Chegou a hora da festa e Tata não chegava. Serviram-se os sanduíches e nada. Chegou a hora de cantar parabéns e nada. No final, quando os últimos convidados já se despediam, Tata chegou. Não sei se ela ficou retida no salão até aquela hora ou se se escondeu em algum lugar, evitando encarar as pessoas. Lembro bem do choque quando vi minha tia “linda maravilhosa”(como ela costumava classificar a si mesma e a nós, suas sobrinhas) com o cabelo num tom de cor de rosa-alaranjado, cortado rente à cabeça. A violência da descoloração queimou seu couro cabeludo e destruiu sua cabeleira esplendorosa de deusa. Um lugar dentro dela também foi destroçado e nunca mais se restabeleceu. Tata queria ter chegado loura platinada em minha festa. A outra dentro dela, que tanto queria emergir, deu um jeito de passá-la pelo fogo da transformação. Sabotada pela sombra, seu ego frágil e infantil não deu conta de responder à altura a tamanho desafio.
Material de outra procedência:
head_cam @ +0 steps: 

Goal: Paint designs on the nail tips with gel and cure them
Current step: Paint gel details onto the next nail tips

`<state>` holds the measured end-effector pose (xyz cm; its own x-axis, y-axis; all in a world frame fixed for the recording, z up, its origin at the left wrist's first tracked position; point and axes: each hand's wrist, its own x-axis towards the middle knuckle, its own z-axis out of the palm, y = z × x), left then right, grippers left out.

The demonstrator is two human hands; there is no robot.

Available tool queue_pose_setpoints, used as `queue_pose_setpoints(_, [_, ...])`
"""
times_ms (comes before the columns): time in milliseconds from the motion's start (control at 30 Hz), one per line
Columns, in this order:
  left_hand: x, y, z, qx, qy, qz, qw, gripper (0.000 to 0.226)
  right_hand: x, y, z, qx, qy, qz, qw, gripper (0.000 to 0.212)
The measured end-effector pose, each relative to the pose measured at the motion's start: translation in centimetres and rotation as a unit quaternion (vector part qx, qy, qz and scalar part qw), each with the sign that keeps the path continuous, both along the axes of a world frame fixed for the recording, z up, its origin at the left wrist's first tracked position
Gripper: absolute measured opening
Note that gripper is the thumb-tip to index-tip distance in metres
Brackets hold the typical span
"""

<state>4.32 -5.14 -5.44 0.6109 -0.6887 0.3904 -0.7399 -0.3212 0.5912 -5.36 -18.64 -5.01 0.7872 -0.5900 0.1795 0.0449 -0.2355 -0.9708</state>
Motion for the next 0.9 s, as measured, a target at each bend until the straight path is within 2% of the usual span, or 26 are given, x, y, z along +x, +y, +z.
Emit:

Hoje Tata tem mais ou menos 4 anos. De idade emocional. Seu ego mal coagulado estancou naquela noite, em 1967. Dali para a frente, sua vida emocional só fez regredir. Depois do episódio do cabelo, ela teve alguns surtos, nem sei bem do quê, e foi submetida a algumas internações. Eu vi minha linda tia, que sabia desenhar e “trabalhava fora”, desconstruir-se. Seu cabelo nunca mais recuperou o brilho e o volume. Tata seguiu sua vida como uma menina impotente e raivosa, cada vez mais dependente dos outros. Casou-se até, com um antigo namorado de adolescência. Contudo parou de crescer. Alguém dentro dela, talvez a bruxa que a levou a pôr fogo nos próprios cabelos, a manteve criança para sempre, tão superprotegida quanto amedrontada. Assim ela passou, da tutela da mamãe à de um e de outro irmão. Depois se tornou a menininha do marido e, quando enviuvou, sem filhos, retornou à tutela do segundo irmão, meu pai. Suas tentativas radicais e literais de se tornar independente a foram isolando cada vez mais daqueles que, por a amarem muito, interferiram demais na sua vida. E pior: com procuração dela. Aos 88 anos, Tata vive numa ilhota de consciência muito precária e é tutelada com desvelo e dedicação pela filha de um de seus irmãos-pais, minha prima linda maravilhosa. Mora numa casa de repouso cara e deprimente. Fui ajudar minha prima com ela, numa consulta médica esta semana. “Você gosta de mim?”, ela pergunta a todo mundo. Se a resposta é afirmativa, ela insiste: “Quanto? Muito ou pouco?” Nossa conversa, bem louca e engraçada, é a mesma que se entretém com uma criança pequena. Pergunto a ela quem eram seus seis irmãos e ela me responde, pelo nome, em ordem cronológica. “E eu sou a caçulinha!”, faz questão de pontuar ao final. Sim, Tata, você é.